Human-computer systems are information processors that consume human attention. They attract it with compelling tasks for achieving valuable goals. Flickr created a compelling way to share photos. This attracted human attention to the task of uploading photos. The more photos Flickr attracted, the more viewers of photos it attracted. The more viewers, the more comments photos received. The more comments received, the more engaged the artists felt, and the more photos they uploaded. This was a virtuous cycle of attention—Flickr used attention to recruit more attention. Attention can serve many other purposes as well. Website owners want more attention, for its many uses.

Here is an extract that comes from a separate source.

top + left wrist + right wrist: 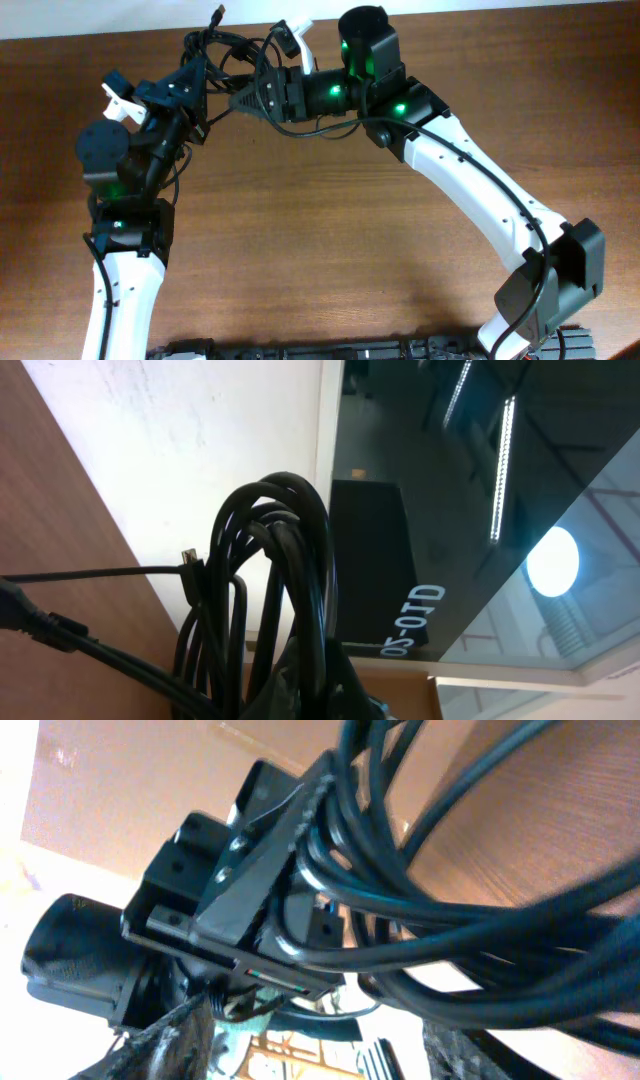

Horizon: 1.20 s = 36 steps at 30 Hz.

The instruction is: Untangle cables

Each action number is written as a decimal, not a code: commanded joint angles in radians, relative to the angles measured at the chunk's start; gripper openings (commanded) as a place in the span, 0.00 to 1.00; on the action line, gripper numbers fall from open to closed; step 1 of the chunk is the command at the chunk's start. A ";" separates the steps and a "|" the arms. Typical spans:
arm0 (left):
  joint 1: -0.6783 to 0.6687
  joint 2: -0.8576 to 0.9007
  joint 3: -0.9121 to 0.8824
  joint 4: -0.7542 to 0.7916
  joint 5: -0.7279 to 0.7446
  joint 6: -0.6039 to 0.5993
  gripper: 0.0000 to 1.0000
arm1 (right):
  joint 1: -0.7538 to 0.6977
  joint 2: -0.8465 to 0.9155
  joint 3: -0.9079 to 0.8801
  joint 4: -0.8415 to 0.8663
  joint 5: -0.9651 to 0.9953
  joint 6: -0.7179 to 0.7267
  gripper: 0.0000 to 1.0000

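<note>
A tangled bundle of black cables (228, 52) hangs at the table's far left, one plug (217, 14) sticking out past the back edge. My left gripper (192, 82) is shut on it; in the left wrist view the cable loops (285, 550) rise out of my left gripper (322, 685). My right gripper (243, 100) points left, right beside the bundle. In the right wrist view my right gripper (320, 1055) is open, with the thick cables (470, 910) and the clamped left gripper (235, 915) close in front.
The brown wooden table (330, 250) stretches out in front of both arms. Its back edge (480, 8) runs just behind the bundle, with a white wall beyond. The two arms nearly meet at the far left.
My right gripper, then open over the table's middle well away from the bundle, now sits up against the bundle by the left gripper. The left gripper has raised and tilted the bundle.
At first a thin strand stretched from the bundle, held by my left gripper, to my right gripper. It stayed taut a moment later. Then the right gripper was open and away, with the strand back at the bundle. Now it is open at the bundle.
</note>
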State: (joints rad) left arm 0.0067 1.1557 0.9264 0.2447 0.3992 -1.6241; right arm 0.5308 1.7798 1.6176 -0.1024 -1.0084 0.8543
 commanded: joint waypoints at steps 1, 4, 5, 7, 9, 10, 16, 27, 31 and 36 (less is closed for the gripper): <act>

  | I can also give an example for google and/or facebook, and
  | emphasize some of the other purposes that attention can go to.

Every website on the internet is competing for human attention, in a giant market for attention. Producers of attention (like you, my dear attender of this document), discretionarily forage for high-utility tasks. If an interface is well-designed, you will prefer it. If a system is faster or more reliable, you will prefer it. If a website is socially approved, you will prefer it. For website designers to attract your sustained attention, they must design high-utility tasks and interfaces. Now imagine that we could measure the utility of a task and interface. Then, perhaps we could predict how many people would use it—how much attention it would receive—and thus quantify the attention economics flowing through the web. These measures could inform design decisions, business decisions, or even broader scientific questions about human behavior.

  | That is what this dissertation shows is feasible.

That is what this dissertation enables us to do. I have done some initial measurements to demonstrate it. For instance, imagine that you have a website that requires people to fill out many CAPTCHA “type-the-blurry-word” tests. Because the CAPTCHAs are already annoying, you figure it would be ok to put high-paying (but very ugly) animated ads on the page. Why not make some money while they are already annoyed? However, you were not certain that your intuition was correct, and would like to quantify the utility, or cost of the ugliness, to predict the degree of impact the ads have on your site's traffic. You would like some numbers to help guide your design decisions.

  | This example is not realistic enough.  Maybe you are considering
  | some ads from another company... they want to add some ads but you
  | think they might decrease traffic.
  | For instance, imagine that you want to increase ad revenue on your
  | website, but noticed that the most profitable ads are also the
  | most annoying.  You are worried that the annoyingness drive away
  | your users.  What increase in revenue would outweigh the decrease
  | in usage?  If you could quantify the utility, or /cost to users/
  | of the ads, you could infer the degree of impact the ads have on
  | your site's traffic, and determine if it is justified by the
  | /increase of revenue/ you will receive.  You would like some
  | numbers to help guide your design decisions.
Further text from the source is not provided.